Story: Andrew Crocker-Harris (Michael Redgrave) has taught the classics of literature at a posh private school for nearly two decades, but he is about to shift into a new stage of his life and by turn, a new stage of his career. The move was driven by some persistent health concerns, including a rather serious heart condition that requires lifestyle changes. That’s where the career path leads to a new school, with fewer responsibilities and more time to relax, heal, and spend time with his wife, Millie (Jean Kent). As the final days at his longtime position wind down, Andrew takes stock of his life and career, finding himself rather dissatisfied in general. But he soon learns some troubling news that accelerates his melancholy, bad news which is compounded several times over, as more secrets are revealed. How will Andrew handle the looming changes in his life, now that his perspective is so different?
Entertainment Value: The Browning Version is based on the stage play of the same name, one which is often produced for the big screen, both before and after this adaptation. I haven’t seen all the various editions of the material, but none have the reputation or acclaim of this one, which remains praised and sought out even after so many decades. The story is a skilled one, a character study of sorts, though one that lets not only inside the introspection process, but also able to view how Andrew is seen through the lenses of those around him. The pace is relaxed enough to allow the narrative to flow well, while the film’s duration is short enough that it all feels quite lean. Not to the point where it feels rushed or sparse, but a wonderful sweet spot that feels just right. That kind of balance is hard to create, but The Browning Version hits the bullseye in that department. I doubt anyone would come looking for action from this one, but the film is dialogue driven and character focused, so not a lot of flash, but the movie nails the areas of substance. I think The Browning Version is a masterful picture with a must see performance, so it earns a high recommendation.

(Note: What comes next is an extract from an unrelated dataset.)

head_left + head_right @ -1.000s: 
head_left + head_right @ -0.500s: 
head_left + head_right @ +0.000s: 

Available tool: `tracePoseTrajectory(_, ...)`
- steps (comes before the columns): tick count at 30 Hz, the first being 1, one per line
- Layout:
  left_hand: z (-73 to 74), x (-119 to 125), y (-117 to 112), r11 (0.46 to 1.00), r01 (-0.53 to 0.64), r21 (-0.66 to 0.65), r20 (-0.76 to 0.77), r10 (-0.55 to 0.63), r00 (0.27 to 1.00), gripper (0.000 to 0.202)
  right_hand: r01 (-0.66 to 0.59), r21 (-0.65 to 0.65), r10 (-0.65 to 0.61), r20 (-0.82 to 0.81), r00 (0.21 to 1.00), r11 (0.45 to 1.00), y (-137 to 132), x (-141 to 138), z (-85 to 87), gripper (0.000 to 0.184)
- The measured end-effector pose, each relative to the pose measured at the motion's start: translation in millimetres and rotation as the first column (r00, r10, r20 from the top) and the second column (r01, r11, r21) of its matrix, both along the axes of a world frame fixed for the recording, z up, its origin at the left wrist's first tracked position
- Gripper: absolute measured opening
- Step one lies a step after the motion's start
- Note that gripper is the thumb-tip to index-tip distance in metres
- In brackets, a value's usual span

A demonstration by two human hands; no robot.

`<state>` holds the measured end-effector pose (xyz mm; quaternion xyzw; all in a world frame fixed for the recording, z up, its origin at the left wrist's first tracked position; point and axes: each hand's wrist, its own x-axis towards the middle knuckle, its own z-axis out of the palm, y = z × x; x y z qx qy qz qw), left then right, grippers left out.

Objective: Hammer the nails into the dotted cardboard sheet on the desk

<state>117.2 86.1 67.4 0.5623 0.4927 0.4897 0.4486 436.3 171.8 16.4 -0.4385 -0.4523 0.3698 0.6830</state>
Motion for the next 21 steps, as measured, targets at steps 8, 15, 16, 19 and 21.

The movie overall is a cinematic treasure, but the crown jewel of the picture is the lead performance from Michael Redgrave. Even if the other aspects of the movie were awful, his incredible effort here would redeem the entire production. He was handed a character that at first glance is unlikable and dull, at least that’s how his peers would describe it, I suppose. Even so, Redgrave brings Andrew to life in a rich, believable fashion, even as the internal turmoil sets in. That is how I would best describe his work here, as he embodies the character so well and so deeply, it is just totally believable. The emotion and lack thereof feel natural and that lets us just buy into the material, sinking into Andrew’s tale. I consider this turn to be a requisite for anyone with a deep love of cinema or the craft of acting, it is simply phenomenal and has only gotten better as it has aged. The cast also includes Jean Kent, Nigel Patrick, Sarah Lawson, and Bill Travers.